Sem definições formalísticas, sem localização geográfica, definições que pouco interessam em nomenclatura, ao contrário,  engessam a liberdade das letras, tecladas, lentamente...

Pouco antes das oito da manhã, um vento frio com chuvisco preguiçoso, imerso num amontoado de pessoas penduradas no ponteiro dos segundos, um atendente de padaria insistia em cantarolar ao receber cada pedido. “Uma promoção para viagem! Um pão de queijo com café! Pão na chapa com suco de laranja sem açúcar para viagem!” Tantos pedidos simultâneos e na agilidade de uma percepção automatizada, o atendente complementava os pedidos. “Manda um pão na chapa para viagem... capricha na chapa porque o gravata tem fome! Pão de queijo caprichado, quentinho e da hora para fazer seu dia alegre!”. Nada familiar a disposição de um moço atrás do balcão em plena manhã de sexta-feira servindo apressados rumo ao trabalho. Certo que do desprendimento desse momento, a mensagem estava posta: os delírios são construídos, por vezes, para evitar o massacre do relógio que adora rodar-rodar sem progredir nas horas. Talvez como olhar insistentemente para os ponteiros e vê-los sempre marcando a mesma posição, quando não se quer enxergá-los.

Sim! O atendente da padaria por certo que não seja a abertura principal de um episódio em três capítulos, embora tão certo ele seja, indiscutivelmente, o portal de estranhezas experimentadas noutros espaços, diferentes apenas na tonalidade cinzenta.

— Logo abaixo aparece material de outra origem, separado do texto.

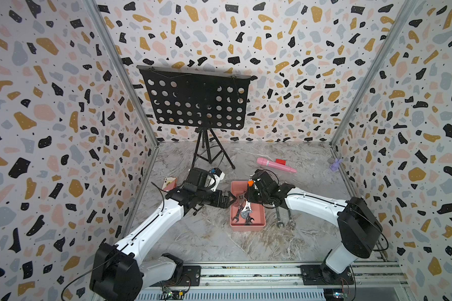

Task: Take out the wrench from the storage box
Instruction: Pick up the wrench from the storage box, then place the wrench at the center of the board.

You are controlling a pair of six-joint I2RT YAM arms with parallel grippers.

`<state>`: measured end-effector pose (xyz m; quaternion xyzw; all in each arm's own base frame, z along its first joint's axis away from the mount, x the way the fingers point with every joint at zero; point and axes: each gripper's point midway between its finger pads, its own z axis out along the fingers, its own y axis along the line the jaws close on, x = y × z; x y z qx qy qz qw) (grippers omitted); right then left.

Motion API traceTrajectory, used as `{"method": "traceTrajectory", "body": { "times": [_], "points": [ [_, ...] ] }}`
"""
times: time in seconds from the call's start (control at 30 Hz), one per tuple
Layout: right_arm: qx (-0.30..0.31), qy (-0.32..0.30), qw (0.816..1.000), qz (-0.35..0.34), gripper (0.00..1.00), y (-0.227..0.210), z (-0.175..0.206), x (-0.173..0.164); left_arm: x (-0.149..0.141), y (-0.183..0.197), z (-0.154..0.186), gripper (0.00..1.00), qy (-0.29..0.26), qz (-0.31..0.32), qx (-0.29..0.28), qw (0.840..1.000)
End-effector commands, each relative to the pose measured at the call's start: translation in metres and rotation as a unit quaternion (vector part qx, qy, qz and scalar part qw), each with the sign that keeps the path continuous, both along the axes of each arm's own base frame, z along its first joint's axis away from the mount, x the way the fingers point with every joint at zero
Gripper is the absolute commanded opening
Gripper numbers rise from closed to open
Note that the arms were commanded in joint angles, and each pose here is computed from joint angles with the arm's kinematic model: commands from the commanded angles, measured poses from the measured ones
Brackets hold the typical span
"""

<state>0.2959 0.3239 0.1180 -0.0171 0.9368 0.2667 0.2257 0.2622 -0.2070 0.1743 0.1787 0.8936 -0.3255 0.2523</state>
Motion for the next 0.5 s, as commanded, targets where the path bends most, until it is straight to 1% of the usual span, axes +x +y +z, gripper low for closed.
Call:
{"method": "traceTrajectory", "body": {
  "times": [0.0, 0.2, 0.33, 0.47],
  "points": [
    [0.029, -0.046, 0.999, 0.002, 0.0, 0.0, 0.044, 0.003, 0.003, -0.003, 0.01, 1.0, -0.008, -0.004, -0.012, 1.0],
    [0.031, -0.056, 0.998, -0.006, 0.0, -0.017, 0.061, 0.0, 0.005, -0.007, 0.015, 1.0, -0.007, -0.001, -0.027, 1.0],
    [0.025, -0.064, 0.997, -0.017, 0.0, -0.045, 0.075, -0.002, 0.007, -0.012, 0.02, 1.0, -0.009, -0.003, -0.037, 0.999],
    [0.015, -0.064, 0.998, -0.022, 0.0, -0.077, 0.082, -0.013, 0.008, -0.021, 0.025, 1.0, -0.009, -0.006, -0.047, 0.999]
  ]
}}
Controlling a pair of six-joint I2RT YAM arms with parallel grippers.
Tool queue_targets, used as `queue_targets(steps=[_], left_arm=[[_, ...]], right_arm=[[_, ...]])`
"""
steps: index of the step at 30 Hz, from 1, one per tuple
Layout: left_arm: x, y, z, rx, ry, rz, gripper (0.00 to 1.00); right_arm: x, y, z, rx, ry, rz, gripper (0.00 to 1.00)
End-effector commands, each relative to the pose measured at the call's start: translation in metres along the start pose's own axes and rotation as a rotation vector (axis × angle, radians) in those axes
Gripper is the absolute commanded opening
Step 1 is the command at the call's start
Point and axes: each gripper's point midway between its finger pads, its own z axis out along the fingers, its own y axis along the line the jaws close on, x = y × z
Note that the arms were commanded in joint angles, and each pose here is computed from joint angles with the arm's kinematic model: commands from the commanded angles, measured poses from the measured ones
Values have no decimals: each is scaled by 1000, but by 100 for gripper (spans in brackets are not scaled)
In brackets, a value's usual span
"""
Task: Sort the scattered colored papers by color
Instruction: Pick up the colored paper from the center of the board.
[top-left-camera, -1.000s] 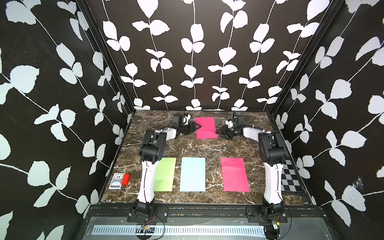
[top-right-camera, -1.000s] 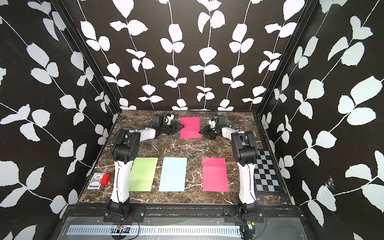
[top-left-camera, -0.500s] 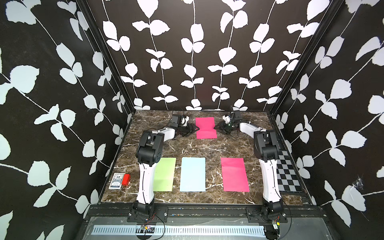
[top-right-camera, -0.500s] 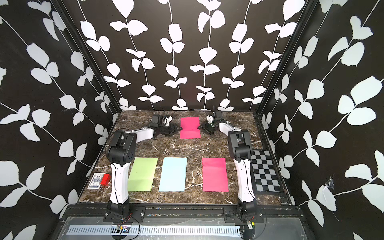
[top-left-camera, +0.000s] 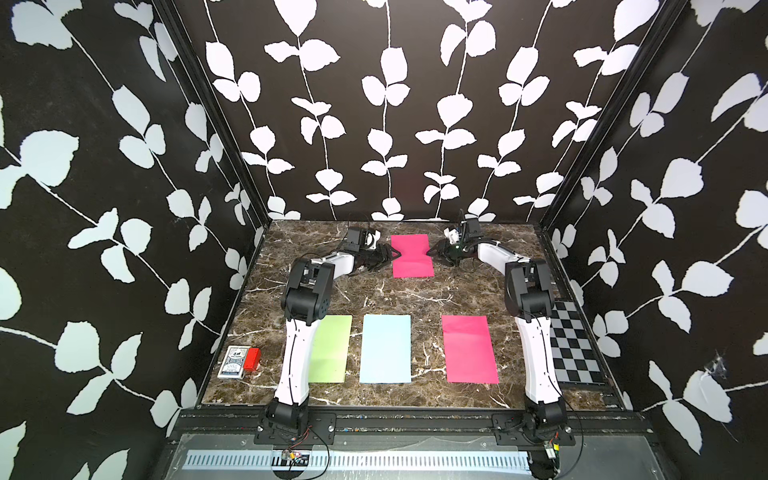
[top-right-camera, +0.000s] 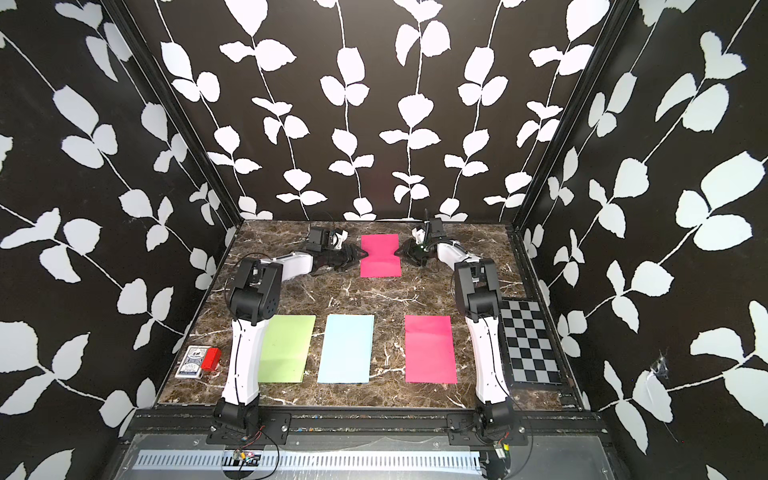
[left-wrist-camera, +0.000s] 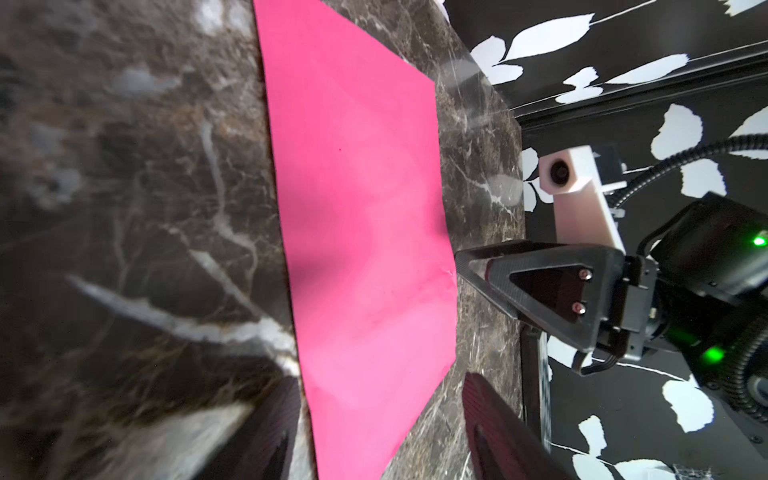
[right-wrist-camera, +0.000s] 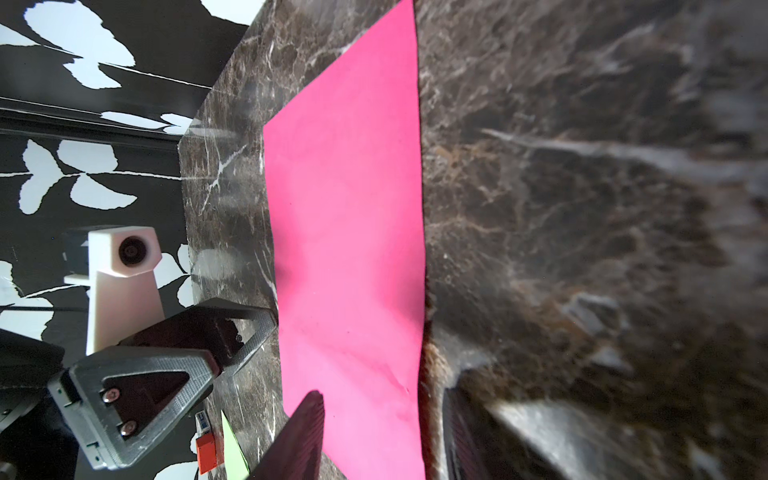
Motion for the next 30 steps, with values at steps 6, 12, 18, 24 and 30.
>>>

Foi numa tal Casa das Rosas, na garoa fria, que a colagem dos poucos cacos apanhados começou a ser realizada. Tudo cinza. A casa cinza, as cadeiras cinzas, o piso cinza, o guarda-sol num cinza para preto, tão cinza que a chuva mostrava-se à beira do que chamam: grafite. O que haveria de tão especial na tal casa? Nada! Após a passagem pelo portal, o cinzento das horas matutinas não apresentou uma lírica se quer. Nada saiu, tampouco nada entrou em rosas ou de rosas na casa.